- **Work instructions**: If a line in the data contains "positions", copy it out.

+++++

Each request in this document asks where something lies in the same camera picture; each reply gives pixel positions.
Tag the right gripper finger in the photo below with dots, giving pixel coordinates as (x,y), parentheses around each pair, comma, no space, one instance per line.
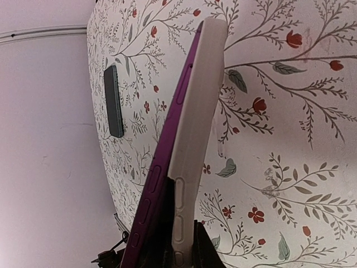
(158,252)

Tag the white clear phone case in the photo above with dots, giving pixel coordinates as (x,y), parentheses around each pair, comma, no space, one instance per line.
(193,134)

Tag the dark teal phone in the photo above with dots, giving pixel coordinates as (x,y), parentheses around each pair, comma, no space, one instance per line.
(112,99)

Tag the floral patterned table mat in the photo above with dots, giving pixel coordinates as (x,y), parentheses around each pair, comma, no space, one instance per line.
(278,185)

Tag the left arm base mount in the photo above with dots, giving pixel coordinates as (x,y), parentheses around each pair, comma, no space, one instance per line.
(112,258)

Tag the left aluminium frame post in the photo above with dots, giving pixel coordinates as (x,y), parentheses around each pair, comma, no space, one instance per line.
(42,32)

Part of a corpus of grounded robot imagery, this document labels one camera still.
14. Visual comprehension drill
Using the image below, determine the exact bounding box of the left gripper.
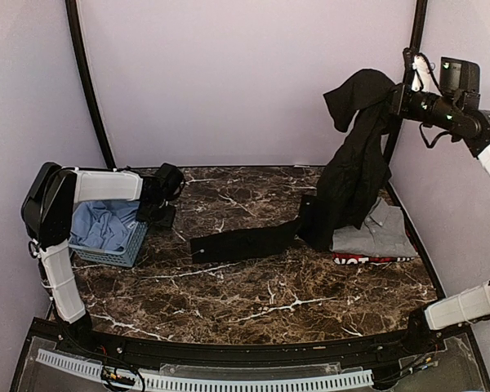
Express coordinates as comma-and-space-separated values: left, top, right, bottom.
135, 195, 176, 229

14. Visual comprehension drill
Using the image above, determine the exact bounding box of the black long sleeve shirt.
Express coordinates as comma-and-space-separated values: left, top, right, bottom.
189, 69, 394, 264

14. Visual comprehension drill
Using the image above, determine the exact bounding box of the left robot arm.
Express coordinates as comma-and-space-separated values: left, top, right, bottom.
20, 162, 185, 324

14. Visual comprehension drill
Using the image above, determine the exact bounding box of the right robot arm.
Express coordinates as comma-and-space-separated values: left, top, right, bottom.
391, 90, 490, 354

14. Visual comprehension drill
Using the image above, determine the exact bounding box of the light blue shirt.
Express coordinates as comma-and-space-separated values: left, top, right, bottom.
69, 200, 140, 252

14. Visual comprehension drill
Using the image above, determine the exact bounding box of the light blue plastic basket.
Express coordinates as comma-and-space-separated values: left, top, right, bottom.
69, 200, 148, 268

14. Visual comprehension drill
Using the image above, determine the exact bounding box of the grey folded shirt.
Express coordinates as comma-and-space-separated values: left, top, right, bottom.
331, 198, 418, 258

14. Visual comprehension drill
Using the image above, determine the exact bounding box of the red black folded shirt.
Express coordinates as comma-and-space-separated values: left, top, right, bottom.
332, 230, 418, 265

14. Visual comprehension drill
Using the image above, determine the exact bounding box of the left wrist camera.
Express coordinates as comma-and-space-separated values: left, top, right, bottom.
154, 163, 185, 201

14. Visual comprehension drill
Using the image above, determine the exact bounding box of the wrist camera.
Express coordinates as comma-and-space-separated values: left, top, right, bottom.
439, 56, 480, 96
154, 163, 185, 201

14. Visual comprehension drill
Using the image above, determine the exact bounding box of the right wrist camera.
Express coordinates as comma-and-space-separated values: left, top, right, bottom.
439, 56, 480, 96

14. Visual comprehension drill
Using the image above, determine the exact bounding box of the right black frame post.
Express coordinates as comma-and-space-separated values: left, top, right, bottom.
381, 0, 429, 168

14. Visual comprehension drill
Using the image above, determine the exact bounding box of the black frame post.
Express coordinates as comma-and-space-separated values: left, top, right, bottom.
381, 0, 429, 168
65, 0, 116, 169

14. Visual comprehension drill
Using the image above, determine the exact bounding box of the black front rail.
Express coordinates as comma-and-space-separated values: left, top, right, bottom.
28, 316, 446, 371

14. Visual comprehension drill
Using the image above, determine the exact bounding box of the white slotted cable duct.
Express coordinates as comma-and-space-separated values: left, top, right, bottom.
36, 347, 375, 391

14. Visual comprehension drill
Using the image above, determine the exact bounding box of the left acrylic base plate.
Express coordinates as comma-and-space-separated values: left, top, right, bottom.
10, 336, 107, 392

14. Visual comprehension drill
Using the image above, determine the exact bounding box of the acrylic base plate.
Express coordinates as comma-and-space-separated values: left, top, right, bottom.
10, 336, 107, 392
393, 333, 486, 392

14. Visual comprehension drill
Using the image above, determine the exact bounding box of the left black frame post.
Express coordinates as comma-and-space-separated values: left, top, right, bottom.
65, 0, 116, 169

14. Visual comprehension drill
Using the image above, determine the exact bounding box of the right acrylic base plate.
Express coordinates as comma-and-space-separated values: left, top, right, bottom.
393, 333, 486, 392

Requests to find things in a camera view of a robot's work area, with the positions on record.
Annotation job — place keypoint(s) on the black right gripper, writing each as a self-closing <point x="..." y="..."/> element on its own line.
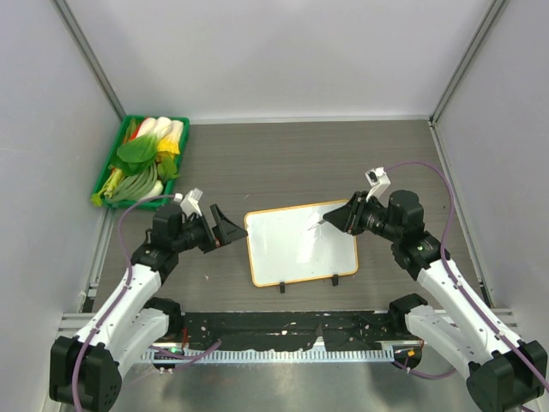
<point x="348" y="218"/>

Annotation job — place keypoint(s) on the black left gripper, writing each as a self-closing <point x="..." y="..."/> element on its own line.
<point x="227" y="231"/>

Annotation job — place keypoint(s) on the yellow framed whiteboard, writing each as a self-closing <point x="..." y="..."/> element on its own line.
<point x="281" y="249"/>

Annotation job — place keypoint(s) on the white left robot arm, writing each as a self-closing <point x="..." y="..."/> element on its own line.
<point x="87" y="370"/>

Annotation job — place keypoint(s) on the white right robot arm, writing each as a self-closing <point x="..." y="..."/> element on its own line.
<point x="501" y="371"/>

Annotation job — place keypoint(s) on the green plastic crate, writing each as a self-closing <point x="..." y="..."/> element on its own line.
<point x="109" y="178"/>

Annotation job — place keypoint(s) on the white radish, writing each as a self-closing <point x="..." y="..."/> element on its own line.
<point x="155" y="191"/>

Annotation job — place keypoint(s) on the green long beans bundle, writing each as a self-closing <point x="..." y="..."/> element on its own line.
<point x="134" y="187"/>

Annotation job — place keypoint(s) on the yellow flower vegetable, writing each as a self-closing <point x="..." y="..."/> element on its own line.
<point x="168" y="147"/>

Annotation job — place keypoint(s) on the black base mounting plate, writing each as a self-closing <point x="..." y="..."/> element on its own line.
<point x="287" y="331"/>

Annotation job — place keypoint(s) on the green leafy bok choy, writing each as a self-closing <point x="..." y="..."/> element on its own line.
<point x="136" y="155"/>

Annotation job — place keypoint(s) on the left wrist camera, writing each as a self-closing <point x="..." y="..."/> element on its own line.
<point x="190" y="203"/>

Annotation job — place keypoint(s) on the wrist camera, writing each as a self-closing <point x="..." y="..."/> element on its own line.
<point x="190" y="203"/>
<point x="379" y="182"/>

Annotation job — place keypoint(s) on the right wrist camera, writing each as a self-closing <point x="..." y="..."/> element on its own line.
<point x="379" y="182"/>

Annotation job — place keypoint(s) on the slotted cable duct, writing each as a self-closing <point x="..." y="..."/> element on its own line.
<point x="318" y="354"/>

+++++

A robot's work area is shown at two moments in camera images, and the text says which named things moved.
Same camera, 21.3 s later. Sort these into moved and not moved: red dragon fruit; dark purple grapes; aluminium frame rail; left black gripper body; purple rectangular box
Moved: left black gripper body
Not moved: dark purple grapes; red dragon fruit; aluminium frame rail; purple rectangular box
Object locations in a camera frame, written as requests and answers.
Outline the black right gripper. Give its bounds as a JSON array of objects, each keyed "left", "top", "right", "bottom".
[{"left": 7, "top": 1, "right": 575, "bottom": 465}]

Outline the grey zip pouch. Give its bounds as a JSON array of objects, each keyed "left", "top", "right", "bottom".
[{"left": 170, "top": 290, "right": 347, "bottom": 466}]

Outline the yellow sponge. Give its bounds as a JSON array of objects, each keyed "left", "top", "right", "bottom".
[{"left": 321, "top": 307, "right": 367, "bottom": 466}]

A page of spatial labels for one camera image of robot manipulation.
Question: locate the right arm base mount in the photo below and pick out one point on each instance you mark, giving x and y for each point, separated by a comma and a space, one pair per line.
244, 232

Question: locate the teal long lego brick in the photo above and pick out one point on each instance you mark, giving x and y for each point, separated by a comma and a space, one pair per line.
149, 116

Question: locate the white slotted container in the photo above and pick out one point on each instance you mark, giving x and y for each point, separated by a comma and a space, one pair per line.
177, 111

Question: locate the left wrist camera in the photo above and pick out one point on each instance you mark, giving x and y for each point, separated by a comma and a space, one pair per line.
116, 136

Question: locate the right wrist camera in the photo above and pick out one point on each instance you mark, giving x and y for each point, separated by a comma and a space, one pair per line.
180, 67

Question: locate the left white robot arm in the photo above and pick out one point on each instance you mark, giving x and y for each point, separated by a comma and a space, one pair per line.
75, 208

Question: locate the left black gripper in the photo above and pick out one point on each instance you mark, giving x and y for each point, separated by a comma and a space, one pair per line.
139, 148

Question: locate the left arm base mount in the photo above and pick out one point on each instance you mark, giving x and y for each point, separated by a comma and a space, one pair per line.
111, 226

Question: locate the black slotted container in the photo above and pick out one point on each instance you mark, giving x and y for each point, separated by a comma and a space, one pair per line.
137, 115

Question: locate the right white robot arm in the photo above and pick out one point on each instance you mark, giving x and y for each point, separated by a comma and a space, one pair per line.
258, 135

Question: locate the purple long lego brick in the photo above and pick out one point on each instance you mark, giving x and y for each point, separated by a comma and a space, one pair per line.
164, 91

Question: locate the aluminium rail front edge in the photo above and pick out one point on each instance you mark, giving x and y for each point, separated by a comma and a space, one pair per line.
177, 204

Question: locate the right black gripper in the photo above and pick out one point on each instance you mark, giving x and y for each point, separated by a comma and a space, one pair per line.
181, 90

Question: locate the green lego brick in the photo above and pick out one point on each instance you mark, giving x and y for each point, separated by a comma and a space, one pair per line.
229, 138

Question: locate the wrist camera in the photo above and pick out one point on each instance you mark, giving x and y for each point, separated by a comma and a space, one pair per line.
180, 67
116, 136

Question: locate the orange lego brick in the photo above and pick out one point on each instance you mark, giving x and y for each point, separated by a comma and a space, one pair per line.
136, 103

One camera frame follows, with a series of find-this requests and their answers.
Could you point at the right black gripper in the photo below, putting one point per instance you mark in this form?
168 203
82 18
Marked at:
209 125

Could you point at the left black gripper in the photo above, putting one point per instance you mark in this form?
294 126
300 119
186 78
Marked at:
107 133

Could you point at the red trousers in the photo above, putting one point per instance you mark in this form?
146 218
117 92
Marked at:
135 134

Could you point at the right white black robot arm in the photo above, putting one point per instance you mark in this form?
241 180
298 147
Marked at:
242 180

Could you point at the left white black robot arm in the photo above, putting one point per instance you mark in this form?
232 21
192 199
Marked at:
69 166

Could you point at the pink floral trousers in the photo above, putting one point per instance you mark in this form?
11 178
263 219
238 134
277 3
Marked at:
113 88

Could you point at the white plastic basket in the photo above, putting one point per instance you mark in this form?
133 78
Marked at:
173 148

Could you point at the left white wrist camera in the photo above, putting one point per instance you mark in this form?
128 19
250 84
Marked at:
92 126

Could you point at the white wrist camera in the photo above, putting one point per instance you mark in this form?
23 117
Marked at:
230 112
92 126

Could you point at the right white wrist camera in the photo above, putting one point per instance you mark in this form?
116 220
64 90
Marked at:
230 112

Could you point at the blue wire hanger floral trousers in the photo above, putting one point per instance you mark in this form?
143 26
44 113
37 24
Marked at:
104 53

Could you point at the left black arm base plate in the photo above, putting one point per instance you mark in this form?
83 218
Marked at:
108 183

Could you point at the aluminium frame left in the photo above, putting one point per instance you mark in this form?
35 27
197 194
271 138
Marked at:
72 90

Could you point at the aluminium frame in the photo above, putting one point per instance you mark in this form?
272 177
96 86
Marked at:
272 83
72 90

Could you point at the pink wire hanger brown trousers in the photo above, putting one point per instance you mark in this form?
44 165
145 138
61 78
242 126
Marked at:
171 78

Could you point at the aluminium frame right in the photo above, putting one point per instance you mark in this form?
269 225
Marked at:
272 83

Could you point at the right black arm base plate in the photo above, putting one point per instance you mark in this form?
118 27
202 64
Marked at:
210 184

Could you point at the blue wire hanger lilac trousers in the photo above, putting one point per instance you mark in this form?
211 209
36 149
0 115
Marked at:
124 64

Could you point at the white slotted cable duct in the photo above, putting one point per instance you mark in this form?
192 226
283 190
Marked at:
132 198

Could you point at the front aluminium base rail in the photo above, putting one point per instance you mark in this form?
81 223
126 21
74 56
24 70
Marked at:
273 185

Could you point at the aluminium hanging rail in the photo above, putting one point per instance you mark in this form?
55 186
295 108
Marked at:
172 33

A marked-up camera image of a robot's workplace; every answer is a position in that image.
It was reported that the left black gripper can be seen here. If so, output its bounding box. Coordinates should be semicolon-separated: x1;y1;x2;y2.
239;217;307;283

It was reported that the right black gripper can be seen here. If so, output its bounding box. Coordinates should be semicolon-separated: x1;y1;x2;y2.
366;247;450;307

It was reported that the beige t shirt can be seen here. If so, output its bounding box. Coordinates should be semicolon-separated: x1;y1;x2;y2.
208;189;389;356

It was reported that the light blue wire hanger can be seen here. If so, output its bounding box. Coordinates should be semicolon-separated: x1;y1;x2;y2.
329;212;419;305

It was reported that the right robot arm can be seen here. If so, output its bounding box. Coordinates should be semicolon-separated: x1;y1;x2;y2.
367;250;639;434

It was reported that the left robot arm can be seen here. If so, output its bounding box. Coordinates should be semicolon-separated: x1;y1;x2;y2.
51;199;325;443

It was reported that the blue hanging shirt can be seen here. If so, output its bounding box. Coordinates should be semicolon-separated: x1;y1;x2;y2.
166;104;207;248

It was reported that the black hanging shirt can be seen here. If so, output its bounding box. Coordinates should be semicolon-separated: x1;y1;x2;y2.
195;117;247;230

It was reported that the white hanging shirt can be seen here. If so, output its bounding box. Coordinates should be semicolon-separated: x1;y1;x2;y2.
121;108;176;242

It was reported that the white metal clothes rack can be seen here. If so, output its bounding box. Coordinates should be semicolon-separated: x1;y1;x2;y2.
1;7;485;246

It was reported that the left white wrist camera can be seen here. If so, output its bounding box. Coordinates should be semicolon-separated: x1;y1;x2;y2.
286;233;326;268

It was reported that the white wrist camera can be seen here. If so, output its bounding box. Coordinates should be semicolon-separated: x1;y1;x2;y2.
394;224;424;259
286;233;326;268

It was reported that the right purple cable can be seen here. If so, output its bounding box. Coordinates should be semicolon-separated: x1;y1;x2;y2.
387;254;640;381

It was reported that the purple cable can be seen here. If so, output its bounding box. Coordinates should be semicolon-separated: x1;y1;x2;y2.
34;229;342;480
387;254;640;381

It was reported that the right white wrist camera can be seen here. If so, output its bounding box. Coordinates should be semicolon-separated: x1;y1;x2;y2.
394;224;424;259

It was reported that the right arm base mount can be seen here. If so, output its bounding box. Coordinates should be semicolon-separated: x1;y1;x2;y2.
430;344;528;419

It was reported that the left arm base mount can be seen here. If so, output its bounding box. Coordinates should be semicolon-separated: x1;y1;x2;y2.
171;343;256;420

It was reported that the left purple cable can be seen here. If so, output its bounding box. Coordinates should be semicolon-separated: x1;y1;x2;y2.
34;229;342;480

+++++

- **Solution for this task**:
Each request in this document asks where something lies in the same camera picture; each reply gives pixel positions.
Requests to find things in a camera view of a robot's work area, with the positions on record.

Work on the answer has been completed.